TASK STATEMENT - Transcribe the data exactly, pictures excluded.

DATASET EXTRACT -
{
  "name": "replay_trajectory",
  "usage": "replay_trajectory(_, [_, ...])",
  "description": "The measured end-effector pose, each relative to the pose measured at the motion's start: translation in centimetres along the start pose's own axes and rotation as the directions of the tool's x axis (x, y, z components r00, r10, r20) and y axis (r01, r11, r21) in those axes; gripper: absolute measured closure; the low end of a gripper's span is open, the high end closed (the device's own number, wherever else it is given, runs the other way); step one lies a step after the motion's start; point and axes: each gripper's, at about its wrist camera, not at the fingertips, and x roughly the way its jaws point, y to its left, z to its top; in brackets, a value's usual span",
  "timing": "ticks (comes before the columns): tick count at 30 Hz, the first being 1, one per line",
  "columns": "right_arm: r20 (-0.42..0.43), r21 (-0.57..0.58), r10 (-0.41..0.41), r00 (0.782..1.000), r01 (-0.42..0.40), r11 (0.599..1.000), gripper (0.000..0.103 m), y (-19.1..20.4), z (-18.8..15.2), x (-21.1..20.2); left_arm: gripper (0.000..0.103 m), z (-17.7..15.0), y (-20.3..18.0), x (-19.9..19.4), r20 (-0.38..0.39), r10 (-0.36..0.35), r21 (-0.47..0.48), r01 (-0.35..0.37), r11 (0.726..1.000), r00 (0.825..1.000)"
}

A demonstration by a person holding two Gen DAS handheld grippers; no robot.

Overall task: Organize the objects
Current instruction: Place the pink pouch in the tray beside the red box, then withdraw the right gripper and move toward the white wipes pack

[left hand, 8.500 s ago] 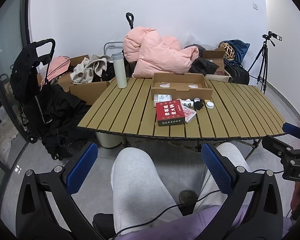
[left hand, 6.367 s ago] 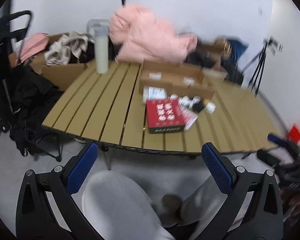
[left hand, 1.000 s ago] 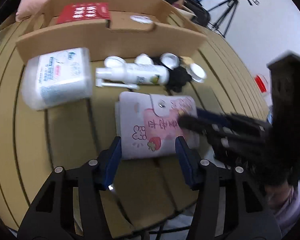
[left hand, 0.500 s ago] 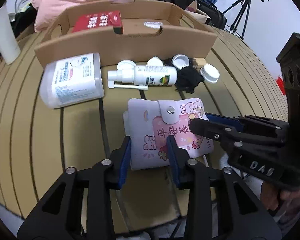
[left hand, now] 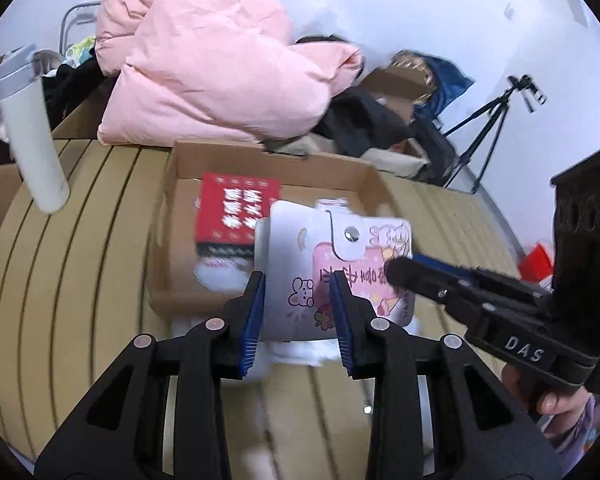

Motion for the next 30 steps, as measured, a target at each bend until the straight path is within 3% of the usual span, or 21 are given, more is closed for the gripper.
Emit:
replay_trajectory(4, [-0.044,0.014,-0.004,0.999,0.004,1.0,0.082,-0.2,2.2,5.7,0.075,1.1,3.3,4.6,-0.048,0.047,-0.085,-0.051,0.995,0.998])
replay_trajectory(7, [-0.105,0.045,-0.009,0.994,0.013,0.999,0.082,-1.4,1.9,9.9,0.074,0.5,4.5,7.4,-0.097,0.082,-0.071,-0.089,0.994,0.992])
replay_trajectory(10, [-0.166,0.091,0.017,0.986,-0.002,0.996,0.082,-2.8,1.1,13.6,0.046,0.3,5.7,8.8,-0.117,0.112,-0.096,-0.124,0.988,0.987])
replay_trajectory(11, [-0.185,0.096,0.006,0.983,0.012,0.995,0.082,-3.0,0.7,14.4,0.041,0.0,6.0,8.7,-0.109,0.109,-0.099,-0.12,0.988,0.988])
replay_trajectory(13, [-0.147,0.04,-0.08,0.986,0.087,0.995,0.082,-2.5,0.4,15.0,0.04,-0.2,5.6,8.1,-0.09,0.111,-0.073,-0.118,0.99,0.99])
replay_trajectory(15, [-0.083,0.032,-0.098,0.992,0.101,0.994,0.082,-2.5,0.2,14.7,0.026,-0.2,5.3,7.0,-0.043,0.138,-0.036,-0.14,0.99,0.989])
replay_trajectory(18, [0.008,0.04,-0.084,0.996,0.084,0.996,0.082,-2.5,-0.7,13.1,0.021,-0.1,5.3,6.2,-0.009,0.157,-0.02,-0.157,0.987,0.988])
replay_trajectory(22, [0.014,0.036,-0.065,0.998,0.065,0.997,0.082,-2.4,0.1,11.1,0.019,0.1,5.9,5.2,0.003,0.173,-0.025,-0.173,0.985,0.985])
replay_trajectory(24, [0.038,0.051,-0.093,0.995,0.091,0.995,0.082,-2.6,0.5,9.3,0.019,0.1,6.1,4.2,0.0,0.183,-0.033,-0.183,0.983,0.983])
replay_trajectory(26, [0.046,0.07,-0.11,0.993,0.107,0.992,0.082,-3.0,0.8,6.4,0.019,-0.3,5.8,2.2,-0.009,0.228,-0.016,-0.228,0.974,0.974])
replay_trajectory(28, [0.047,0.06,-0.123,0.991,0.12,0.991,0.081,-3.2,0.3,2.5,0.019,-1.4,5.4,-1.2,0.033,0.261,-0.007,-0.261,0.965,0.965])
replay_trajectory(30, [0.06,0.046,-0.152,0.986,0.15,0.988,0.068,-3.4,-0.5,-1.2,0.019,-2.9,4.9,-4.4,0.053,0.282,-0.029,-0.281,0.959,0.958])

EXPECTED ANSWER -
{
  "name": "replay_trajectory",
  "usage": "replay_trajectory(_, [_, ...])",
  "description": "The measured end-effector pose, each relative to the pose measured at the motion's start: translation in centimetres along the start pose's own axes and rotation as the directions of the tool's x axis (x, y, z components r00, r10, r20) and y axis (r01, r11, r21) in those axes; gripper: absolute measured closure; the low end of a gripper's span is open, the high end closed (the device's own number, wherever else it is given, runs the other way); step one lies a step after the motion's start; point and axes: each gripper's, at about its wrist camera, not at the fingertips, and x roughly the way its jaws point, y to its left, z to its top; in brackets, a value's usual span",
  "timing": "ticks (comes before the columns): tick count at 30 Hz, the first being 1, one per line",
  "columns": "right_arm: r20 (-0.42..0.43), r21 (-0.57..0.58), r10 (-0.41..0.41), r00 (0.782..1.000), r01 (-0.42..0.40), r11 (0.599..1.000), gripper (0.000..0.103 m), y (-19.1..20.4), z (-18.8..15.2), x (-21.1..20.2); left_arm: gripper (0.000..0.103 m), z (-17.7..15.0), y (-20.3..18.0), x (-19.9..19.4), r20 (-0.38..0.39), r10 (-0.36..0.35), r21 (-0.47..0.48), r01 (-0.35..0.37), r11 (0.726..1.000), r00 (0.825..1.000)"
}

A demonstration by a person holding two Gen DAS handheld grippers; no robot.

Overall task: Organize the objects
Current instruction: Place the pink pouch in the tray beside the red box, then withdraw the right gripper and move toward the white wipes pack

[left hand, 8.500 s ago] 
[left hand, 6.367 s ago] 
[left hand, 1.000 s ago] 
[left hand, 0.500 s ago] 
[left hand, now] 

Motion for the next 30 steps, as measured, a target at each bend until the straight path is within 3% of the usual span, or 21 are given, more is closed for the gripper.
Emit:
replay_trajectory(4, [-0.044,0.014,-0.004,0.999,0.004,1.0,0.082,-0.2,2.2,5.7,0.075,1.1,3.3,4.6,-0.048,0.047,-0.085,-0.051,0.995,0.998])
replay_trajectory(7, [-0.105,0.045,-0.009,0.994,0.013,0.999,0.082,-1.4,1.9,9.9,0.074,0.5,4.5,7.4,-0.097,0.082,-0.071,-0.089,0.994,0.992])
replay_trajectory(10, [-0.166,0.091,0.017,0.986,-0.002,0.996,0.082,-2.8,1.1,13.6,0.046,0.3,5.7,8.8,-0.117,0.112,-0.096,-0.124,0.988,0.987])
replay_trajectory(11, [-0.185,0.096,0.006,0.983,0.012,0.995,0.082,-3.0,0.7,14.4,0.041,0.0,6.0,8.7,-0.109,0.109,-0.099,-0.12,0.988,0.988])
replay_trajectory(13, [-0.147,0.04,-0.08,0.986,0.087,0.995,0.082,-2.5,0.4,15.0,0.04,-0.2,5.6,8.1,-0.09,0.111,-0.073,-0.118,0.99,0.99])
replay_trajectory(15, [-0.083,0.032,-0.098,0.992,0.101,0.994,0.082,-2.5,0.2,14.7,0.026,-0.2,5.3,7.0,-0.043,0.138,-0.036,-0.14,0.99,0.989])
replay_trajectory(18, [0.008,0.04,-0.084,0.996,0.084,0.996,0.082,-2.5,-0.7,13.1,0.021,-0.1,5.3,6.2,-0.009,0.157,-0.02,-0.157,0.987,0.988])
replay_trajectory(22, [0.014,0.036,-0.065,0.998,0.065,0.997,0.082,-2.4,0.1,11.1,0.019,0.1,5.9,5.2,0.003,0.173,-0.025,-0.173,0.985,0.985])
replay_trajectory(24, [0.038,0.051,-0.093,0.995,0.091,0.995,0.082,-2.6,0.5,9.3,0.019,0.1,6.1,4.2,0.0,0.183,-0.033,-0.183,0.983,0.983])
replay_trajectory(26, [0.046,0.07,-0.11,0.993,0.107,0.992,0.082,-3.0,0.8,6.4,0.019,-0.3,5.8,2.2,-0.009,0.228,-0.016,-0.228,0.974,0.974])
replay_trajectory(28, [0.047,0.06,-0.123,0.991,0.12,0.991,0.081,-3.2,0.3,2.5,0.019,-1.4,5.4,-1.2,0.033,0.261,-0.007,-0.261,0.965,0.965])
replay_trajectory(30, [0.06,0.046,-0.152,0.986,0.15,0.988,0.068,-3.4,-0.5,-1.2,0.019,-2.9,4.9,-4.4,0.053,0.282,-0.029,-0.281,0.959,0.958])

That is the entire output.